Heather Eaton says that Canadians have much to learn about nonviolence and its effect on social change. Eaton, a professor in conflict studies at Ottawa's Saint Paul University, says that the topic of nonviolence is largely absent in the country's popular and academic circles. “Nonviolence is gaining prominence all over the world,” she recently told me, “but few academics in Canada know how sophisticated it is in theory and practice.”
Using nonviolent resistance, many Aboriginal leaders — particular those within the Idle No More movement — are working for social change. The Algonquins of Barriere Lake have organized blockades for years over issues of land reform. Mi’kmaq and Elsipogtog First Nations communities in New Brunswick are involved in anti-fracking nonviolent resistance in that province.
According to Eaton, Canadians often "ignore or are ignorant" of Aboriginal peoples. But their dilemmas are serious. After all, they must "resist continual and oppressive government policies around land, water, education and governance," she says.

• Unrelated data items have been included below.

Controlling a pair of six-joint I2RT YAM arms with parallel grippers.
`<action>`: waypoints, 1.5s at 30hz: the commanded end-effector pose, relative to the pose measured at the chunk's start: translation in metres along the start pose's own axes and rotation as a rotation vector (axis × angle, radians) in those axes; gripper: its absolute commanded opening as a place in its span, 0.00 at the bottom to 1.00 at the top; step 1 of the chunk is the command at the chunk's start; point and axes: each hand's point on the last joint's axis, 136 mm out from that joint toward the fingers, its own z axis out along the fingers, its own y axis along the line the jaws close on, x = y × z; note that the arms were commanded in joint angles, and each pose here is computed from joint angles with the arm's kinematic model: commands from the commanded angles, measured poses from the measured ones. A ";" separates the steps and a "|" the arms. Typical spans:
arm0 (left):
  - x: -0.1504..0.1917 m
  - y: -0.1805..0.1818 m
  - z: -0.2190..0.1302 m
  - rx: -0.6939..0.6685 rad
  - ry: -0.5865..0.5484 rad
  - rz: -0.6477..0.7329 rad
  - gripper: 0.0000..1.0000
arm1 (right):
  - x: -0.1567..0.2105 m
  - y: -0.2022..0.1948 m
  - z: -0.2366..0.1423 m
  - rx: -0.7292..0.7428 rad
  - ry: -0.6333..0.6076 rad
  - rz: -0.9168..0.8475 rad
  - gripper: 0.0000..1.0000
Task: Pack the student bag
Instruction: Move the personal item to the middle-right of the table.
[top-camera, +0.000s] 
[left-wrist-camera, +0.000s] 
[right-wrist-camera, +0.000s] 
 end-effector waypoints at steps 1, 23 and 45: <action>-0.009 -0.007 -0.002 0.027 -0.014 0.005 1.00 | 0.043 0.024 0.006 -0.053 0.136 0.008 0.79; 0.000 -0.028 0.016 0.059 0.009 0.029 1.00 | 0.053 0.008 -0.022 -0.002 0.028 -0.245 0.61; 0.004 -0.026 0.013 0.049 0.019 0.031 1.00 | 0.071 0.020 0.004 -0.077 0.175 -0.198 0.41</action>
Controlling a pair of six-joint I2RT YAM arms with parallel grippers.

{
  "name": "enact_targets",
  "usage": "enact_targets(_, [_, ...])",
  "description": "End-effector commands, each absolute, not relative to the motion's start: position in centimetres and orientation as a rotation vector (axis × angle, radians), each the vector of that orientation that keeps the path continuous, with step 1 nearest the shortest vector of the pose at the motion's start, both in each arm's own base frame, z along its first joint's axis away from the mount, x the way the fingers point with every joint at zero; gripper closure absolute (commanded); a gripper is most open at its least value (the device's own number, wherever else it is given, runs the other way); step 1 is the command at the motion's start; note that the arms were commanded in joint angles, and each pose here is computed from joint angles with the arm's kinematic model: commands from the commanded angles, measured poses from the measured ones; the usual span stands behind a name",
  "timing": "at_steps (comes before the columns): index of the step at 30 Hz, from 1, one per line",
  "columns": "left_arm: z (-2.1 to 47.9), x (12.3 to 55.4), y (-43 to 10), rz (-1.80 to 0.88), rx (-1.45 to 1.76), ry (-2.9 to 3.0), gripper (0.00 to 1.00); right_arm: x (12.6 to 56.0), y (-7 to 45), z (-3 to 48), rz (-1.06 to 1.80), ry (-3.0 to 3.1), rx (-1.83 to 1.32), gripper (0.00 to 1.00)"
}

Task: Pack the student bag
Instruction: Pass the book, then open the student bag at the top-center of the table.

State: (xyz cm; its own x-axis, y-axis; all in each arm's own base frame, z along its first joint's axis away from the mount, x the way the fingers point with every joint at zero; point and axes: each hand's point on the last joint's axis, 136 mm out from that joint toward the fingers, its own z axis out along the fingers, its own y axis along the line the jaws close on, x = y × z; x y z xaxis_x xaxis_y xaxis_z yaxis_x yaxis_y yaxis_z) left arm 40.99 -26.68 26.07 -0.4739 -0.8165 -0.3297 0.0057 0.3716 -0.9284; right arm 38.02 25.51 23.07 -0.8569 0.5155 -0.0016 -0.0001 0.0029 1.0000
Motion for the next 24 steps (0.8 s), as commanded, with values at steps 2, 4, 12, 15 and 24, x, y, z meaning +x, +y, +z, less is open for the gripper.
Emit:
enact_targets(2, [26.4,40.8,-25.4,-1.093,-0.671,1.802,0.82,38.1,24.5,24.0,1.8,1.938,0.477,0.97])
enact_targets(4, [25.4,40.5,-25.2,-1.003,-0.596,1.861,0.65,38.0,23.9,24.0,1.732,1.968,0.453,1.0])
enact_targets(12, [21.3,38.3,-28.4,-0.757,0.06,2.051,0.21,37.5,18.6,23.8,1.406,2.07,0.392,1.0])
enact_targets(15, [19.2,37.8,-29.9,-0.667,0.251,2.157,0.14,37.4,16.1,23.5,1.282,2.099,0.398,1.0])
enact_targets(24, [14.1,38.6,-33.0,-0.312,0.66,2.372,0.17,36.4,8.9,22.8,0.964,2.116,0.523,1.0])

In 2013, Eaton went to India to learn more about nonviolence from Ekta Parishad, a Gandhian association seeking land reform. The group worked with villages for five years and organized a month-long walk, which included 100,000 people. Ultimately, Ekta Parishad was successful in negotiating sustainable land regulations in the country.
Says Eaton: “I walked 20 kilometres a day with people who were very poor and often without shoes. They were well organized and disciplined, eating one meal a day, and that really made me think about peace efforts, protests, petitions and other means we use for social change here. The difference was stark and compelling. I found that nonviolent resistance requires so much training, organizing, effort and courage.”
One of those leading the Ekta Parishad nonviolent action was a man named P.V. Rajagopal. Eaton describes him as one of the foremost leaders, teachers and practitioners of nonviolence in India. She has invited him to spend four days at a conference that she's hosting at Saint Paul University in May. The primary goal is to begin a serious conversation on nonviolence in Canada, according to Eaton. Other attendees will include Alain Tsuchdin, an activist academic from South Africa; Heather Milton Lightning, who works on the Indigenous Tar Sands Campaign; and Raffi Cavourkian, renowned for his music for children and the Child Honouring Centre. Canadian peace organizations, such as Project Ploughshares, Peace Quest and Ceasefire.ca, will be attending, too.
Eaton says that it's fitting that the conference is being held at a university with a religious mandate. Although raising the importance of nonviolence crosses a variety of academic domains, for Eaton, it's grounded in religion and spirituality.